- What needs to be done:
Where does the word "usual" occur in the data below? Copy each line that holds it.

- Stored data:
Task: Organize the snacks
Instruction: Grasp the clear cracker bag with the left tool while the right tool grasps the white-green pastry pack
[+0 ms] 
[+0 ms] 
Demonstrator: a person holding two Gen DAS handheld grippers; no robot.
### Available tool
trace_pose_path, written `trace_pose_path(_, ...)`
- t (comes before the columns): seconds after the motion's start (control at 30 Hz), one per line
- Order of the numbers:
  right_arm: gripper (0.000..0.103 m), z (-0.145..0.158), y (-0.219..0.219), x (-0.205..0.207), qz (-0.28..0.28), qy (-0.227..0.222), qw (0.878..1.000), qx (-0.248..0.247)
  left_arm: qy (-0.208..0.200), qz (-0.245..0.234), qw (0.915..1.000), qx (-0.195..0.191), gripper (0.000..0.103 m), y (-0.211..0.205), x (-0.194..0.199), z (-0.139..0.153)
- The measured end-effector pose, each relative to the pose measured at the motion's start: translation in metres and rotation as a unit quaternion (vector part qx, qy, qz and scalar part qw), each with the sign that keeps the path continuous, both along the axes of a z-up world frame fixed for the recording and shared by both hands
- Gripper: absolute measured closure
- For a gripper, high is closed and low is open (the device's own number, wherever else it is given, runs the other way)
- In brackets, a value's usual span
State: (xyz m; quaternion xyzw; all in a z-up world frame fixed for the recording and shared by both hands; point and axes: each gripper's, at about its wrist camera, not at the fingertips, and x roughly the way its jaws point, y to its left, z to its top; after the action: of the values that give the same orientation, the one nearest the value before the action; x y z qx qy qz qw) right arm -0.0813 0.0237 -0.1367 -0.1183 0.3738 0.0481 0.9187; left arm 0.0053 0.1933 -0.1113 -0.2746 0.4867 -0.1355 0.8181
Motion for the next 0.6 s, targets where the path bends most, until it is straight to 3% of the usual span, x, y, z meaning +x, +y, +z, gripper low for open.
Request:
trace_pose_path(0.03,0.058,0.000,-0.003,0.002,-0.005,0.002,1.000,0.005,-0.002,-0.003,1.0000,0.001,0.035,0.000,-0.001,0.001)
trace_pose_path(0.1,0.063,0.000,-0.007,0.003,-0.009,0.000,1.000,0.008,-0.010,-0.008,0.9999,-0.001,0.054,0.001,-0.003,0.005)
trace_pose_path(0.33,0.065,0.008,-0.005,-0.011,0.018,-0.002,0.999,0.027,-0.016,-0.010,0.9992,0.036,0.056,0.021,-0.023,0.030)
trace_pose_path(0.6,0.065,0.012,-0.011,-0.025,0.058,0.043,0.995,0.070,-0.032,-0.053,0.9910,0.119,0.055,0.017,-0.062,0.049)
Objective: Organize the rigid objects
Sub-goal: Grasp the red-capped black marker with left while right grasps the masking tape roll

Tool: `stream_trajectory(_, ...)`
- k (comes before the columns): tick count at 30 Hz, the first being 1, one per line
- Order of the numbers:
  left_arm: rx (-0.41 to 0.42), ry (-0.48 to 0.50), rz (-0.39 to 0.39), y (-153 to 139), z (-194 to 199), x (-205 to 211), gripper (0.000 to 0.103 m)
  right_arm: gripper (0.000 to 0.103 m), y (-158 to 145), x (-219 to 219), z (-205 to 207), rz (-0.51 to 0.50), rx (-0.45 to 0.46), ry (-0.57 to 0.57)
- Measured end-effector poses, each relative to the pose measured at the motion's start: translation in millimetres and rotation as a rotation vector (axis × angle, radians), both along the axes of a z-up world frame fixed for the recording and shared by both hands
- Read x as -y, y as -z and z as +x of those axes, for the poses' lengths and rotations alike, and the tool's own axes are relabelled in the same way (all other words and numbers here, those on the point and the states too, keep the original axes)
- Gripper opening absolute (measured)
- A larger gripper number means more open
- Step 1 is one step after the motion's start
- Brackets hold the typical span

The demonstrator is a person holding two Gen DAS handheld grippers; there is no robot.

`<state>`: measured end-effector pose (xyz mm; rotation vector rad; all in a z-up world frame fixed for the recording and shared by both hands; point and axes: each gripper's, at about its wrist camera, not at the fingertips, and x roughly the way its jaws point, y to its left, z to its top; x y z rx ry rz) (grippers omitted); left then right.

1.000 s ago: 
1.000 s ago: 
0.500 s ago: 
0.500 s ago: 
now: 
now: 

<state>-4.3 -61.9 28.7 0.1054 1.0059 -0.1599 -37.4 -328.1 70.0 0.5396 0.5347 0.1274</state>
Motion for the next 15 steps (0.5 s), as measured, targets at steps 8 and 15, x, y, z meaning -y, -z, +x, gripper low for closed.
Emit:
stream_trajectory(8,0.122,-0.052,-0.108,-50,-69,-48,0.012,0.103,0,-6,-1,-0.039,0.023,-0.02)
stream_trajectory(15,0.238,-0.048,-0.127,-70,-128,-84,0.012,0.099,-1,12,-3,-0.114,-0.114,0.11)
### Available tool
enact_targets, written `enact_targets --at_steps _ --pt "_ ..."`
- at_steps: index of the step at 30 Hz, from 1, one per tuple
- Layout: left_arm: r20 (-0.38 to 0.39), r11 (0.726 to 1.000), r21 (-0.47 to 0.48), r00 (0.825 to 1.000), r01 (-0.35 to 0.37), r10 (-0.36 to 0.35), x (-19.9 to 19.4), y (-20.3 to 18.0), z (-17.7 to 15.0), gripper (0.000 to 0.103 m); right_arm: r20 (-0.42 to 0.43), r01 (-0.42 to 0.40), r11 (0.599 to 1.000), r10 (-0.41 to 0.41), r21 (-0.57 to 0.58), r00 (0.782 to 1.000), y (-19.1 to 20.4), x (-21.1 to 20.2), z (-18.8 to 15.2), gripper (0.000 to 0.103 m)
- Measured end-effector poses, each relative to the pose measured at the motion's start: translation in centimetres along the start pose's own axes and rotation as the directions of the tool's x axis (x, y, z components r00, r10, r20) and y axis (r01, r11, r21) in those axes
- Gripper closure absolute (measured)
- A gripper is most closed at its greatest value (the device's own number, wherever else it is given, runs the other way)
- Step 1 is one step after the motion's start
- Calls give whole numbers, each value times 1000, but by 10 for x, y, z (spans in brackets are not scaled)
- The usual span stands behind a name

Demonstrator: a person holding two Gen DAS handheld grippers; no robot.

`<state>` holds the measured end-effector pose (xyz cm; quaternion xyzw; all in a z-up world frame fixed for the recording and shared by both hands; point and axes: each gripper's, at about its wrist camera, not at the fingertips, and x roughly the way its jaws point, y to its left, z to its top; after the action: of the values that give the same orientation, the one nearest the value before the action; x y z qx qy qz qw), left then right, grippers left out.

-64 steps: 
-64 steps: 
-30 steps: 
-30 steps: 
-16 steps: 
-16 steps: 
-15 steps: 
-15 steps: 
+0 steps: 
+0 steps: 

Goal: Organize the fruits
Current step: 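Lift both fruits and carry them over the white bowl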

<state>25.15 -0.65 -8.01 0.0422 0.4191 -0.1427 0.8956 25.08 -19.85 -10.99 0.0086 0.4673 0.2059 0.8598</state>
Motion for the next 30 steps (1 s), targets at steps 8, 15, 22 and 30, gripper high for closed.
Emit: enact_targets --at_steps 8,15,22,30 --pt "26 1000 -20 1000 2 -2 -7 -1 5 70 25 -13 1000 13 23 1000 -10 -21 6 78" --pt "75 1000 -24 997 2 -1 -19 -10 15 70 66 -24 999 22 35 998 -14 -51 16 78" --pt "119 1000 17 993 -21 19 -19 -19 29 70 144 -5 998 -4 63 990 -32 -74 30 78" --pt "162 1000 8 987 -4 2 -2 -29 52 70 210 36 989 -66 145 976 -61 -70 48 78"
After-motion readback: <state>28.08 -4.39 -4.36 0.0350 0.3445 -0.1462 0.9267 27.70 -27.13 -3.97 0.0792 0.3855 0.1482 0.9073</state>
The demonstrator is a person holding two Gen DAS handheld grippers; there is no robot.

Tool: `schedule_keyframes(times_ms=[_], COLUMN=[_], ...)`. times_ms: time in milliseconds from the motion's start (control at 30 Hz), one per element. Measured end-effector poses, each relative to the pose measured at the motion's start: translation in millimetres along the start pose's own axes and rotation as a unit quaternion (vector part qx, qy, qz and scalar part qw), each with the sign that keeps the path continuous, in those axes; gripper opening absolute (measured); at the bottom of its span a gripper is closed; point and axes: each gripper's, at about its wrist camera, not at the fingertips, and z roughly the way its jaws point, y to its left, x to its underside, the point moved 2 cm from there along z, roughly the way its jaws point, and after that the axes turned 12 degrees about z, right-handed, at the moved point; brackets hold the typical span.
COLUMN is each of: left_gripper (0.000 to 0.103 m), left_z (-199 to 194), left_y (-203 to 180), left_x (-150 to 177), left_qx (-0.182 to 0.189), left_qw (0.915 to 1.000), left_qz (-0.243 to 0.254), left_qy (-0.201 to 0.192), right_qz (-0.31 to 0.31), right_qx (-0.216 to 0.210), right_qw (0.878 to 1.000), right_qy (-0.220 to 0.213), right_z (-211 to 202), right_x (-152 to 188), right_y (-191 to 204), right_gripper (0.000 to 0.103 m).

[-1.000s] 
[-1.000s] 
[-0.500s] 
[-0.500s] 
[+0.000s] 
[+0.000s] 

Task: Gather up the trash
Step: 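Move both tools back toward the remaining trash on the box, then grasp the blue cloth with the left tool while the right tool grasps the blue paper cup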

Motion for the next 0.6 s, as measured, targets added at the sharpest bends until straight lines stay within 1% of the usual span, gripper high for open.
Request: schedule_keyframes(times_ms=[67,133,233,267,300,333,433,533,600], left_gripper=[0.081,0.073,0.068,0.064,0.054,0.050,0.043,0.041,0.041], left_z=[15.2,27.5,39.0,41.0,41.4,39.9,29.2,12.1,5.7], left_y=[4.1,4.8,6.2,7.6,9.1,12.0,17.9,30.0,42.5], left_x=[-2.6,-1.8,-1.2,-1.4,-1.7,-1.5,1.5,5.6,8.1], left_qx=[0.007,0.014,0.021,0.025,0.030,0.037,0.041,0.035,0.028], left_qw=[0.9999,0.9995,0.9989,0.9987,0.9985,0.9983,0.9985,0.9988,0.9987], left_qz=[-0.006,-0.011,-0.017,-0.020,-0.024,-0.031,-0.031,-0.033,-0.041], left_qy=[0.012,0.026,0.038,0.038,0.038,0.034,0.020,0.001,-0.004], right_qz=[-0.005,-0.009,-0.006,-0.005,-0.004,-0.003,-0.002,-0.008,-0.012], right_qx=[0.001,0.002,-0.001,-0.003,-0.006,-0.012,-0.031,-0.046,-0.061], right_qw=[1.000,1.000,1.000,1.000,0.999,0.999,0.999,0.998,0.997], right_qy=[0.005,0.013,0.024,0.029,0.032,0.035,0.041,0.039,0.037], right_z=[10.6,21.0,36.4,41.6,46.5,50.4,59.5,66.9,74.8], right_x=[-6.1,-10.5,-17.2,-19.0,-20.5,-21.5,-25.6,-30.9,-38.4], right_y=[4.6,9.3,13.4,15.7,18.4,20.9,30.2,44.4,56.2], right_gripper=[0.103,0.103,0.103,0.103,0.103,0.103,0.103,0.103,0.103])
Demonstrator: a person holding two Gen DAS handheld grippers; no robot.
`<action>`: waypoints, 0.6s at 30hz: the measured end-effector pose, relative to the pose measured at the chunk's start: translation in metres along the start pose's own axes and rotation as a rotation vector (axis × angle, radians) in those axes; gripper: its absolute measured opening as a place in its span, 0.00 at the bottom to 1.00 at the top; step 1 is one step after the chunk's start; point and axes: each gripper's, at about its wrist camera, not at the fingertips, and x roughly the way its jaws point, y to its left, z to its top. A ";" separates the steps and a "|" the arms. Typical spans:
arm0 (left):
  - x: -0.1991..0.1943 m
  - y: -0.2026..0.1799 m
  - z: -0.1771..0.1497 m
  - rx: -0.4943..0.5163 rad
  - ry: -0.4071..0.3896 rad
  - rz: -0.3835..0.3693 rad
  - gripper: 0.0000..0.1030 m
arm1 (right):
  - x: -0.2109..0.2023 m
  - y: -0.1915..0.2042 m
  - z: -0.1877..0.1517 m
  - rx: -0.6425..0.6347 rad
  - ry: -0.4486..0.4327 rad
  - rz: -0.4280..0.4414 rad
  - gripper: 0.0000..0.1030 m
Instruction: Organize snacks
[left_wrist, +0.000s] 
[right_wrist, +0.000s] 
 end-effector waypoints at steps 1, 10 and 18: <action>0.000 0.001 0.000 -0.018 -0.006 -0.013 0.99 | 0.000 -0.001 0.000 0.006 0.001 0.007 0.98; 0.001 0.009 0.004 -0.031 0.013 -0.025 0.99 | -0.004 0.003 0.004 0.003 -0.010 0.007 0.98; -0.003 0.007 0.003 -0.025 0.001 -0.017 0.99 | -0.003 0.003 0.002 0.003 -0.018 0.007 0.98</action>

- The answer:
- In brackets, a value's usual span
Motion for the next 0.6 s, targets where the path bends most, until it is straight to 3% of the usual span, x, y, z meaning +x, +y, +z, gripper low for open.
- The usual span stands behind a name
Motion for the next 0.6 s, as measured, targets added at the sharpest bends until straight lines stay within 1% of the usual span, gripper high for open.

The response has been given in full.